Anyone have a opinion on the factory nav is it worth the $795.00?


----------



## 2013Cruze (Aug 4, 2012)

Know one with an opinion?


----------



## 2013Cruze (Aug 4, 2012)

Buckshot said:


> I really like having the Nav built-in. I usually just use my phone but having it integrated is a lot better experience.


Anything else you like about it?


----------



## herchevycruze (Aug 7, 2011)

2013Cruze said:


> Anyone have a opinion on the factory nav is it worth the $795.00?
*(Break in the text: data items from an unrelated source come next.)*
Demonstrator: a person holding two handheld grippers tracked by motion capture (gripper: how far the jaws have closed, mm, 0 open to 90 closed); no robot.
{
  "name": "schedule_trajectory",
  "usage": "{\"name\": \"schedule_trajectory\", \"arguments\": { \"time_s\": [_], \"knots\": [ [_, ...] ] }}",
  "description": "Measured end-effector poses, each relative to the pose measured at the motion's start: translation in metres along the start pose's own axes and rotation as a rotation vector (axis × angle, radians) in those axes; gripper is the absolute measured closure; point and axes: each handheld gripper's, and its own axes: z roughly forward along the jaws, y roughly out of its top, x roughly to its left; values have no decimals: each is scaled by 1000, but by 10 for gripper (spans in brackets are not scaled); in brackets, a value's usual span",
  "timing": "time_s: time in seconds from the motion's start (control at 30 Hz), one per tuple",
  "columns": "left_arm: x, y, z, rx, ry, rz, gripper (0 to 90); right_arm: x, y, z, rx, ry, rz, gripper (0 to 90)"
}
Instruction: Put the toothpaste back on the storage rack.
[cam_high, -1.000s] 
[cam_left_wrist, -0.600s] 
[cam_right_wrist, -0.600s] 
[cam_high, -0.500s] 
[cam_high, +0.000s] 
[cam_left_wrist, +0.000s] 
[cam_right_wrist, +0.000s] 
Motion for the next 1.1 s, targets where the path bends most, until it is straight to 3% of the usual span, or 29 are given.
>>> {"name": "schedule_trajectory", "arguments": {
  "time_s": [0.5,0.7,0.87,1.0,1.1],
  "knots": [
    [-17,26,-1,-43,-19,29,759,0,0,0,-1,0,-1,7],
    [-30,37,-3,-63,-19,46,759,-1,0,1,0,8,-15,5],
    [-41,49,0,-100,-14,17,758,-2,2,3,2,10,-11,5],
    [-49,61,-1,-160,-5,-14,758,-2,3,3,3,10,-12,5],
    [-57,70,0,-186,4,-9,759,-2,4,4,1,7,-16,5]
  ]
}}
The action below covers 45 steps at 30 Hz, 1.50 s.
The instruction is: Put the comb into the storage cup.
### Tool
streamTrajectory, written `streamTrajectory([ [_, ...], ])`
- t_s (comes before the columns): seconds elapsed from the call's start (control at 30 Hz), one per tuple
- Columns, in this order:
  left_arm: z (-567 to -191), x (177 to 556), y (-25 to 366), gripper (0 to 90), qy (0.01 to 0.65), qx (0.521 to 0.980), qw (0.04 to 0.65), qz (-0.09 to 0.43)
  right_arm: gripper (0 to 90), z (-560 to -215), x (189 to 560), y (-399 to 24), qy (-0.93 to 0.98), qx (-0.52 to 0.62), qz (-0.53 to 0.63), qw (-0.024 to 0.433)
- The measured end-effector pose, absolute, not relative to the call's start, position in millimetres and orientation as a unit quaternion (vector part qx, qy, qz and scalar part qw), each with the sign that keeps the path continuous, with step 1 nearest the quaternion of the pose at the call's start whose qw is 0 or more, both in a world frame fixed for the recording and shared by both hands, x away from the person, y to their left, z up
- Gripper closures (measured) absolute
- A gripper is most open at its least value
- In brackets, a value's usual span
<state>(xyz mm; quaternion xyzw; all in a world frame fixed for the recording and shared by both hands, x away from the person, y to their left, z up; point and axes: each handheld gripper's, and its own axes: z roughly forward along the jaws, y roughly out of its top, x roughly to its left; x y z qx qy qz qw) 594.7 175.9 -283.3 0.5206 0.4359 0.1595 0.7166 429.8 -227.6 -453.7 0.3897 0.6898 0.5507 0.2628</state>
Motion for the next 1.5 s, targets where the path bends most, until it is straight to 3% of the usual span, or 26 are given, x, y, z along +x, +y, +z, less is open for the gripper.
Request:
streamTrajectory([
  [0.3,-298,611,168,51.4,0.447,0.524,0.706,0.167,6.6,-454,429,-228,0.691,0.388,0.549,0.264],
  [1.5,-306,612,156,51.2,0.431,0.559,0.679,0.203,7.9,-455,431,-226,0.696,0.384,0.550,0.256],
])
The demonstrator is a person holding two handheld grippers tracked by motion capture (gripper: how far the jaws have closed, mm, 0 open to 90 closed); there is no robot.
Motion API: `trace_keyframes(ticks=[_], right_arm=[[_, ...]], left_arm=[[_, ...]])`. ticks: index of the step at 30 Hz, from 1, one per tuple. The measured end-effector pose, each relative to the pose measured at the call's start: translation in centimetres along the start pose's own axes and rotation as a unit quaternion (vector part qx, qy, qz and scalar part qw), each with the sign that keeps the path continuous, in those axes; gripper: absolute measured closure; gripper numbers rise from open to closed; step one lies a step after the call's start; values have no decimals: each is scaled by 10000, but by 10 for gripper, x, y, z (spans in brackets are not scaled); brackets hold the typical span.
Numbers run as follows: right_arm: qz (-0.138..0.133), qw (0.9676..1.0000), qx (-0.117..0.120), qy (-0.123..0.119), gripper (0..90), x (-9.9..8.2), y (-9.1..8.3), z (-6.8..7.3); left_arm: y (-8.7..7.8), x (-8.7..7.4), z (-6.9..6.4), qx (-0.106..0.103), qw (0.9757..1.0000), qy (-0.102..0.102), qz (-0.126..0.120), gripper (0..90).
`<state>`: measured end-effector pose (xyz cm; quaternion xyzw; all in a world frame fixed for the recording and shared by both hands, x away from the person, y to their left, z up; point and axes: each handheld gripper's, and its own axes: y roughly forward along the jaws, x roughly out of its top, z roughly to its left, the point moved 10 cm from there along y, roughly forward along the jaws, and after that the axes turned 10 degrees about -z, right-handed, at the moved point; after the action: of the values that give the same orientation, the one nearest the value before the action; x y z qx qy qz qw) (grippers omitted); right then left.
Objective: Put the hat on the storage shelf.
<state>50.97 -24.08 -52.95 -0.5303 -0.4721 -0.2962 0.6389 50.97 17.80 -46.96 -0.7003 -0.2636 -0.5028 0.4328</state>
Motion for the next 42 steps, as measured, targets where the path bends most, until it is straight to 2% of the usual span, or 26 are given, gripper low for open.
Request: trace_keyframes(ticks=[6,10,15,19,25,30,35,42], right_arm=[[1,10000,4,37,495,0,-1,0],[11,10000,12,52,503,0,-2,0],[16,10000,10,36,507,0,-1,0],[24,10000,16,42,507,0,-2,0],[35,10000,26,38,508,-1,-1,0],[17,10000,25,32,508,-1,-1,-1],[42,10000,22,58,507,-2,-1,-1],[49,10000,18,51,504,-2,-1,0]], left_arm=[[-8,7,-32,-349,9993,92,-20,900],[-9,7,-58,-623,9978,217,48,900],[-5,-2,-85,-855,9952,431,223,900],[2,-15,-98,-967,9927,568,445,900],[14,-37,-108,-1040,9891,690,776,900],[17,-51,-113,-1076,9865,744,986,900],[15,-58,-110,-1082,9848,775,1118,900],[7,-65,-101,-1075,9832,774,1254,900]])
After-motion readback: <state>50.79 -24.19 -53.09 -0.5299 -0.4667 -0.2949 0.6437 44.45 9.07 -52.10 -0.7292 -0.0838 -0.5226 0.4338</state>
I think it is definately worth it, I love my Nav and don't know if I will ever own another car without it. I like being able to see all the roads around me and have an idea of where I'm at. It's a little hard to use as a touchscreen with the way it is set back in the dash but overall I'm still very pleased with it.


----------



## 2013Cruze (Aug 4, 2012)

herchevycruze said:


> I think it is definately worth it, I love my Nav and don't know if I will ever own another car without it. I like being able to see all the roads around me and have an idea of where I'm at. It's a little hard to use as a touchscreen with the way it is set back in the dash but overall I'm still very pleased with it.


Thanks for the info.


----------



## Buckshot (Oct 7, 2012)

herchevycruze said:


> I think it is definately worth it, I love my Nav and don't know if I will ever own another car without it. I like being able to see all the roads around me and have an idea of where I'm at. It's a little hard to use as a touchscreen with the way it is set back in the dash but overall I'm still very pleased with it.


^This^ 

Another annoyance is that you have to be parked to input destinations, but I can understand this due to safety reasons.


----------



## 2013Cruze (Aug 4, 2012)

Buckshot said:


> ^This^
> 
> Another annoyance is that you have to be parked to input destinations, but I can understand this due to safety reasons.


Anything else you like or dislike about it? Do you think it was worth the $795.00?


----------



## 2013Cruze (Aug 4, 2012)

How does factory nav compare to aftermarket nav systems?


----------



## teacher38 (Sep 16, 2012)

I would definitely recommend it. I don't have to use my phone all of the time and I get a much larger screen.


----------



## 2013Cruze (Aug 4, 2012)

teacher38 said:


> I would definitely recommend it. I don't have to use my phone all of the time and I get a much larger screen.


Anything else you like about it?


----------



## chuck5330 (Oct 1, 2011)

I checked one out at a dealer one day. I LOVED the touchscreen. Wish my '12 had that. It just has the pioneer upgrade. If you know where to get an actual Chevy one and not an aftermarket crap, even if its used, by all means let me know.


----------



## 2013Cruze (Aug 4, 2012)

Know one else with an opinion one way or another...


----------



## Aftica (Oct 22, 2012)

I like the Nav system on my Cruze, that being said it has it's quirks. It will sometimes take you the wrong way for several miles to get you to your location even though you have it set on fastest route. If you use the nav function it turns off your usb and radio and I have to restart the car to get their functions back. I like the nav screen better then the illuminated screen because for me at night the green screen lit up the entire windshield to the point it was tough on my eyes. I love the fact that I can look up an address and send it from my cell phone directly to my car. For me the nav and pioneer sound was a great investment!


----------



## 2013Cruze (Aug 4, 2012)

Thanks yours Cruze must be a 2012 Cruze. Because when I test drove a 2013 Cruze LTZ that had nav the radio & XM worked when using the nav.


----------



## DonnieZcruzE (Nov 24, 2012)

Mine's 4 days old. Worked fine until 10 minutes ago. Stays on 'initializing' screen - all other My Link Radio functions work fine. When it was working, I liked it alot - the display splits in half to show upcoming maneuvers. Cool to have all audio coming from one place and the volumn lowering accordingly. Hope to get it back soon.


----------



## usernameerror (Nov 27, 2012)

Love the MyLink with navigation. My other car which my wife now uses has built in nav. I'll never buy another car again without navigation.


----------